A revista Nature Medicine selecionou estudos clínicos promissores para 2026, focando em vacinas duradouras e tratamentos inovadores. Entre eles, destacam-se pesquisas sobre tuberculose, HIV, Covid longa, células-tronco e colesterol. Esses avanços podem transformar o combate a doenças globais.
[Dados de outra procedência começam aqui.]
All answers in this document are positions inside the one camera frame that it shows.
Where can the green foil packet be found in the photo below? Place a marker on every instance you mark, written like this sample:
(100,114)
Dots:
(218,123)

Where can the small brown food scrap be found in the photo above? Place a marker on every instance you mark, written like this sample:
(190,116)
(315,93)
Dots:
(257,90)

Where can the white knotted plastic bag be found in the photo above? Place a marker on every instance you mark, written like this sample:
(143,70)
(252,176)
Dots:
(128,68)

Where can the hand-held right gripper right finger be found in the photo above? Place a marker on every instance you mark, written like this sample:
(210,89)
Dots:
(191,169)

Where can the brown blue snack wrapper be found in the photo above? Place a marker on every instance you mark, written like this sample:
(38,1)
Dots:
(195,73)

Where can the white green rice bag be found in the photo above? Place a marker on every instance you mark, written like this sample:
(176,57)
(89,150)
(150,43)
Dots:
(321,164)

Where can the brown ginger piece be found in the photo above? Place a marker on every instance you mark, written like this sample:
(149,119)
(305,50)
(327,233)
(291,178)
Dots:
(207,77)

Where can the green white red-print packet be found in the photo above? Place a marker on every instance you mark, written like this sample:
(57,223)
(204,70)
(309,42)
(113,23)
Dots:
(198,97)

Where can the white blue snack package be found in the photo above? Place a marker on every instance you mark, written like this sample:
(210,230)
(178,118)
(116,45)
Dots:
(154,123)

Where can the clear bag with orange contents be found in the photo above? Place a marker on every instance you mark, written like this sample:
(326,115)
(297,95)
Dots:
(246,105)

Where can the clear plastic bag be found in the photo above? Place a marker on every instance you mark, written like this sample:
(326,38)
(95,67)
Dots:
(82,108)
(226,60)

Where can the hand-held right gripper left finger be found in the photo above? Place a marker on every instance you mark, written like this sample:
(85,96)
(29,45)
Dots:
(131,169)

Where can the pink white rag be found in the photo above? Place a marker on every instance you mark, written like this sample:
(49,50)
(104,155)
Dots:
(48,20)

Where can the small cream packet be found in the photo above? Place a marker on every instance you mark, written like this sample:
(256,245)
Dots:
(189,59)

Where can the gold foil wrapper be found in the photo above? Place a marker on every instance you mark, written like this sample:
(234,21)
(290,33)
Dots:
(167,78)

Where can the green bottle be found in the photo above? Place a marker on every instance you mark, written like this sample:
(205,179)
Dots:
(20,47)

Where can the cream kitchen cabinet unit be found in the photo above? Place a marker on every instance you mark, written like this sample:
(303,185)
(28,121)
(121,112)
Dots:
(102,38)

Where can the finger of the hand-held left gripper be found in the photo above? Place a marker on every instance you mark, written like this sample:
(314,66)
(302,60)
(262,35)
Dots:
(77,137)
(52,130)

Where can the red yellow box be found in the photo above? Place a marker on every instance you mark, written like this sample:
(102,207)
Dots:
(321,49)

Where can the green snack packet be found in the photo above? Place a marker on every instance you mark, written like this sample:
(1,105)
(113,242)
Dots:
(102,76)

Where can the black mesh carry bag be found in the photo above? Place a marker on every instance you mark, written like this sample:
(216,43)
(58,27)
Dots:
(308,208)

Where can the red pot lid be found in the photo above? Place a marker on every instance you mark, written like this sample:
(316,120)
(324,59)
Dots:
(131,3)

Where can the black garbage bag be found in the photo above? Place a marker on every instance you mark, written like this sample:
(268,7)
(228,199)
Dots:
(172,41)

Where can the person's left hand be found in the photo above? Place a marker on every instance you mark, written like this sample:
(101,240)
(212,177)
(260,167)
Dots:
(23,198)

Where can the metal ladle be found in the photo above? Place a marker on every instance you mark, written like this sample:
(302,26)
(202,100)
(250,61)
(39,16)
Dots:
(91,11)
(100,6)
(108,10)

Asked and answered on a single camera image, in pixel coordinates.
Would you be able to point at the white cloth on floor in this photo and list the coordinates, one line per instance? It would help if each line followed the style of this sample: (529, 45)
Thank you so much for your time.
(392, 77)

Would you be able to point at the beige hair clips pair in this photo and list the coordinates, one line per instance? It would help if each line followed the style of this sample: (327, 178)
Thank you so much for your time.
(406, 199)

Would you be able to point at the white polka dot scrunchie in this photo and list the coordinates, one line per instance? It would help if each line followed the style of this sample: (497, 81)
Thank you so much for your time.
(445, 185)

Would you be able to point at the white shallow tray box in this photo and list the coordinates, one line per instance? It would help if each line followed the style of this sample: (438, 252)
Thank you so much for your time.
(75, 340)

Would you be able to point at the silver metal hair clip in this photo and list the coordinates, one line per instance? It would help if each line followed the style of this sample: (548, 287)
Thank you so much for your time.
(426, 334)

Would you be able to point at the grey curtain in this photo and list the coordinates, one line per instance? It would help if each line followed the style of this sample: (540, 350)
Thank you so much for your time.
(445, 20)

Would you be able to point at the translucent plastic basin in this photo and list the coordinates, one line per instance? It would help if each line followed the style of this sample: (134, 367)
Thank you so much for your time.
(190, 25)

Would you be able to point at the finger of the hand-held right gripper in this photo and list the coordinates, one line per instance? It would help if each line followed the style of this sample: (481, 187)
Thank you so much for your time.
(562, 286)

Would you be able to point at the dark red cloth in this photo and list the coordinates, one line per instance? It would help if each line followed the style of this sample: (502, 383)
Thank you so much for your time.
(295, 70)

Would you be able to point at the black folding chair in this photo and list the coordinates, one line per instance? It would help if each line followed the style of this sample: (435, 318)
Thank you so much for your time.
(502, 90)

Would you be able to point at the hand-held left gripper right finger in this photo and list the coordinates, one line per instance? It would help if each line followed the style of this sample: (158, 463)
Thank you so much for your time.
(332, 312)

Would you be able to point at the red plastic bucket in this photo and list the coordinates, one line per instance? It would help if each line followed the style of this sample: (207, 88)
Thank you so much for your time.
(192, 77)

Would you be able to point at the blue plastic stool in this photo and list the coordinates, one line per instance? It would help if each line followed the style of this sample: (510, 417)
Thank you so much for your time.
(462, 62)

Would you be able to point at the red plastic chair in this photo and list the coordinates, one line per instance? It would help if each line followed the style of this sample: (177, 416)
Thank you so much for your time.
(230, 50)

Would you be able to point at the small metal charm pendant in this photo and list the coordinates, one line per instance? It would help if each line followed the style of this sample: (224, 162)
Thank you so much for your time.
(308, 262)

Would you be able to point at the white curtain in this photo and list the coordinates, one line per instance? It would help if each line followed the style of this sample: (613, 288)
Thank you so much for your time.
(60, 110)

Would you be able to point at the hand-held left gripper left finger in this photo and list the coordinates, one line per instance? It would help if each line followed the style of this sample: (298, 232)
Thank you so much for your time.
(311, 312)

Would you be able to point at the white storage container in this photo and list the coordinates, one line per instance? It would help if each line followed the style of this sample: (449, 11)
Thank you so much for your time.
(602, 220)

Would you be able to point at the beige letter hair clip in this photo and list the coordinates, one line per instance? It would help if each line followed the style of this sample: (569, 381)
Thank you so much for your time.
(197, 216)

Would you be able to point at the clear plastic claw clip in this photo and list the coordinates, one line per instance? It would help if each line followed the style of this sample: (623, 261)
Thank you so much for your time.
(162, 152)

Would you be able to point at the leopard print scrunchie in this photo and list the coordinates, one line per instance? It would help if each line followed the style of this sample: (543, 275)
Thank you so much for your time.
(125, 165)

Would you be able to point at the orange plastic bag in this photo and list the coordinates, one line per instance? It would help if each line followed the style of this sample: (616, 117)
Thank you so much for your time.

A Nature Medicine identificou cinco estudos clínicos com potencial para impactar a saúde em 2026. O primeiro envolve uma vacina de longa duração contra a tuberculose, testada em fase 3 com 20 mil participantes em países como África do Sul, Quênia, Maláui, Zâmbia e Indonésia. Em 2023, a doença causou 11 milhões de casos e 1,25 milhão de mortes, e a vacina atual perde eficácia na adolescência, quando o risco é maior. Resultados são esperados em três anos, sendo a mais promissora em quase um século.
Para o HIV, o estudo RIO, conduzido por universidades Rockefeller, Imperial e Oxford, avalia um coquetel de anticorpos que dura seis meses no organismo. Após cinco meses sem antivirais, 75% dos participantes mantiveram carga viral indetectável, com alguns por até dois anos, contra 11% no grupo placebo.
No tratamento da Covid longa, que afeta pacientes com fadiga e problemas cognitivos, o Instituto Nacional de Saúde do Reino Unido investiu 6,8 milhões de libras em 2021. O foco está em vasos sanguíneos, inflamação e coágulos, com dados previstos para 2026.
O trial Nest explora células-tronco da medula óssea, injetadas via vasos nasais para reparar danos cerebrais. Inspirado em um estudo de 2010 sobre visão, tratou cerca de 200 pessoas, mostrando melhoras em Alzheimer, esclerose lateral amiotrófica, Parkinson, esclerose múltipla e encefalopatia traumática. O procedimento é seguro e leva menos de uma hora.
Por fim, o Lp(a)Horizon testa pelacarsen contra lipoproteína Lp(a), ligada a infartos e AVCs. Com 7 mil participantes globais, reduz níveis em 80% e resultados saem em 2026, podendo mitigar a principal causa de morte mundial.